● **Problem description**:
When you find the line with "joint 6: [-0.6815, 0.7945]" among the records below, reproduce it and each line after it exactly, ending with the line with "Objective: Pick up".

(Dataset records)
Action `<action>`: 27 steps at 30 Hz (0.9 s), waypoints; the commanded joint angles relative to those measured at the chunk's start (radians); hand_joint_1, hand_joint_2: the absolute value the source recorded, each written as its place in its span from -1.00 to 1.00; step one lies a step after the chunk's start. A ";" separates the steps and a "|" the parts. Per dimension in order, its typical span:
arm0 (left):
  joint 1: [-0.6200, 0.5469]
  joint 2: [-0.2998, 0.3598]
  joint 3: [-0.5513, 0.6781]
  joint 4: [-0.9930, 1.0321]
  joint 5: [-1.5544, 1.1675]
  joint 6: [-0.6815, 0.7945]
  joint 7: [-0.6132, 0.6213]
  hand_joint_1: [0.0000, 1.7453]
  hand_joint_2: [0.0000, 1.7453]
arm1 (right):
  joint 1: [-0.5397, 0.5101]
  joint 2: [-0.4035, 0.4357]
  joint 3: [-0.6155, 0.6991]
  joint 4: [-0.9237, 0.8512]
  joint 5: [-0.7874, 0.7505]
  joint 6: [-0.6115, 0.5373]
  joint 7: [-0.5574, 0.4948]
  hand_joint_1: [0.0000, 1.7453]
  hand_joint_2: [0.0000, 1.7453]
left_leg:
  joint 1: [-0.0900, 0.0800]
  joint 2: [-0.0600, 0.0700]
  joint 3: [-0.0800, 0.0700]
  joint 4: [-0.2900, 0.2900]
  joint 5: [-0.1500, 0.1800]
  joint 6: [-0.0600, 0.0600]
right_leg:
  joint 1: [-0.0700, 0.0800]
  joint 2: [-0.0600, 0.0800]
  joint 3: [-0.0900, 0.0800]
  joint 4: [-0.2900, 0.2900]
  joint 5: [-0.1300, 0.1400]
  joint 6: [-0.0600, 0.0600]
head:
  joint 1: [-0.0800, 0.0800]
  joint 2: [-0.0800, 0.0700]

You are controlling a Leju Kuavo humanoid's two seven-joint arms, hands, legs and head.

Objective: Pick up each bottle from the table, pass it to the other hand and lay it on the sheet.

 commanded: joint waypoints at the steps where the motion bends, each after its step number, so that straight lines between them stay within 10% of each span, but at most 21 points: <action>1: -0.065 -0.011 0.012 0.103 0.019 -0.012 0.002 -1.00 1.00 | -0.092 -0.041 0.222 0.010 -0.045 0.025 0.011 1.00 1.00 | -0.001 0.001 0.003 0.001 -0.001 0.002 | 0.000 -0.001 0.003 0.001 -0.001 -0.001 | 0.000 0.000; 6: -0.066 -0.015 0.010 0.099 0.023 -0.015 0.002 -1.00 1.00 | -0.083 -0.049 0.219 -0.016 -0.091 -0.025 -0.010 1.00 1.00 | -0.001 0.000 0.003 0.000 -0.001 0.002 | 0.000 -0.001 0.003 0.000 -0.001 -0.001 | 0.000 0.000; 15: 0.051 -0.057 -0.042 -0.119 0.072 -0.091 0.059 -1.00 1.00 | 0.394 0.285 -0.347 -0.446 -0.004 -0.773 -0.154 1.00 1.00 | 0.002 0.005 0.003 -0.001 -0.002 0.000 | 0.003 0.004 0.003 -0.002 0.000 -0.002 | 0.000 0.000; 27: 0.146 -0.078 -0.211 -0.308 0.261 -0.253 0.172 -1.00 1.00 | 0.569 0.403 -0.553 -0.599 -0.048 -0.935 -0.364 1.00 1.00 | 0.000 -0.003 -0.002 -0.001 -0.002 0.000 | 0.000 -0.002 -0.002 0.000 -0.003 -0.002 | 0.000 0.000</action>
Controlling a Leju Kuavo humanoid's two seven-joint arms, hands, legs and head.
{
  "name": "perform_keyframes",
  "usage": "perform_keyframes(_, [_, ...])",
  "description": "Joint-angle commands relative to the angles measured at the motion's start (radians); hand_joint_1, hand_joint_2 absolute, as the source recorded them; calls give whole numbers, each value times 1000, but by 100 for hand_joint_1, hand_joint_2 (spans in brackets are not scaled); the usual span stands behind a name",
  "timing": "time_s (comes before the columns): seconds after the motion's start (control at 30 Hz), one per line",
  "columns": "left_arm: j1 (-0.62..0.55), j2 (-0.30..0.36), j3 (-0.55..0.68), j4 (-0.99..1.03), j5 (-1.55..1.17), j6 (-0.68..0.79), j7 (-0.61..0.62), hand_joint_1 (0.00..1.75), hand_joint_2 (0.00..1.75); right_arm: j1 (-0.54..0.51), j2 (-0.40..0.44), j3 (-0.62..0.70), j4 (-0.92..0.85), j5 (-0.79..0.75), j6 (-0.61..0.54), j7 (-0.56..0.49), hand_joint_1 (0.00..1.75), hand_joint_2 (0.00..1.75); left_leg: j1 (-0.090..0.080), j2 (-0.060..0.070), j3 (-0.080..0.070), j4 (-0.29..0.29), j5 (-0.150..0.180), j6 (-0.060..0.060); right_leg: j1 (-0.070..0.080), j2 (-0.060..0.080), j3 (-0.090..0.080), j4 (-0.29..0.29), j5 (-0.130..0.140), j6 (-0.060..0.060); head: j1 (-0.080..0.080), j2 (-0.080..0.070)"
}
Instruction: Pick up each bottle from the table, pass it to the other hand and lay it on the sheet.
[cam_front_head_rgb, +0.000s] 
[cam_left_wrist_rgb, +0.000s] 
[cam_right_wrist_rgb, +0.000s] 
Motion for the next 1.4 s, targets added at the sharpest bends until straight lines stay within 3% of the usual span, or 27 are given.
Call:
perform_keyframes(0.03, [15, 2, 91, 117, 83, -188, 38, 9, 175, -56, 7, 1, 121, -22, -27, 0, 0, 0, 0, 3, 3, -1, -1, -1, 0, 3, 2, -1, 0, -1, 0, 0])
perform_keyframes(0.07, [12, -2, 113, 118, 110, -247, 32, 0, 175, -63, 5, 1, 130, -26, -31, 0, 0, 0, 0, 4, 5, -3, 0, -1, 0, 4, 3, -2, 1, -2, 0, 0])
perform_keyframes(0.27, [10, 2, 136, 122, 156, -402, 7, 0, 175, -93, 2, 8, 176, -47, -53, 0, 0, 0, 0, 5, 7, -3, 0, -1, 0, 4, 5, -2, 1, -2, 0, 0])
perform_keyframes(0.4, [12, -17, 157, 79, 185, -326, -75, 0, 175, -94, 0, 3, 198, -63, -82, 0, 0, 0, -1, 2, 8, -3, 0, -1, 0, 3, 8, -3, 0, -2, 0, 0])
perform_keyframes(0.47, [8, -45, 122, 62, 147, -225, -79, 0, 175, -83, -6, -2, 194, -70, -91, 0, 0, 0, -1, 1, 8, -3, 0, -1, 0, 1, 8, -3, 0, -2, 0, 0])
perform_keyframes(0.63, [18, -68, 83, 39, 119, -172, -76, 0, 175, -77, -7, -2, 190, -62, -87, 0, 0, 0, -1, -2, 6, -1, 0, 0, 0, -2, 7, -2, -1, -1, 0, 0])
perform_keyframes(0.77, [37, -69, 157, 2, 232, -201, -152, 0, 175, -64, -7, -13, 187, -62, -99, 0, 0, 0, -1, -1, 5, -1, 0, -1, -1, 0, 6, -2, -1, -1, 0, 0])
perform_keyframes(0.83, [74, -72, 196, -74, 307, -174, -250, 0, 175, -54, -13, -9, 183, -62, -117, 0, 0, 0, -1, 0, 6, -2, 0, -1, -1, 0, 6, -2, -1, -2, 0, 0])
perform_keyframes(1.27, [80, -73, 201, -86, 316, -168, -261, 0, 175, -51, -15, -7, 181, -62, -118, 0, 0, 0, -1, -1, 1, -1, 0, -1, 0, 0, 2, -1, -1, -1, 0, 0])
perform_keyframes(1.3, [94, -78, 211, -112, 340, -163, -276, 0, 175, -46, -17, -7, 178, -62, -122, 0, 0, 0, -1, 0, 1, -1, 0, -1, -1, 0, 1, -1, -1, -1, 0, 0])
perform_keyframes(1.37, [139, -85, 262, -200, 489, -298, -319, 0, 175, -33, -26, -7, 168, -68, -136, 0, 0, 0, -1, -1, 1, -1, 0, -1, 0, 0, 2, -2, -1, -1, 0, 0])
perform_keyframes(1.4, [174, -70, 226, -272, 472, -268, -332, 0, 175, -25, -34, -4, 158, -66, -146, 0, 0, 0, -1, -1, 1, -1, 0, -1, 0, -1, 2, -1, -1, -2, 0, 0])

● **Output of the task**:
  joint 6: [-0.6815, 0.7945]
  joint 7: [-0.6132, 0.6213]
  hand_joint_1: [0.0000, 1.7453]
  hand_joint_2: [0.0000, 1.7453]
arm1 (right):
  joint 1: [-0.5397, 0.5101]
  joint 2: [-0.4035, 0.4357]
  joint 3: [-0.6155, 0.6991]
  joint 4: [-0.9237, 0.8512]
  joint 5: [-0.7874, 0.7505]
  joint 6: [-0.6115, 0.5373]
  joint 7: [-0.5574, 0.4948]
  hand_joint_1: [0.0000, 1.7453]
  hand_joint_2: [0.0000, 1.7453]
left_leg:
  joint 1: [-0.0900, 0.0800]
  joint 2: [-0.0600, 0.0700]
  joint 3: [-0.0800, 0.0700]
  joint 4: [-0.2900, 0.2900]
  joint 5: [-0.1500, 0.1800]
  joint 6: [-0.0600, 0.0600]
right_leg:
  joint 1: [-0.0700, 0.0800]
  joint 2: [-0.0600, 0.0800]
  joint 3: [-0.0900, 0.0800]
  joint 4: [-0.2900, 0.2900]
  joint 5: [-0.1300, 0.1400]
  joint 6: [-0.0600, 0.0600]
head:
  joint 1: [-0.0800, 0.0800]
  joint 2: [-0.0800, 0.0700]

You are controlling a Leju Kuavo humanoid's two seven-joint arms, hands, legs and head.

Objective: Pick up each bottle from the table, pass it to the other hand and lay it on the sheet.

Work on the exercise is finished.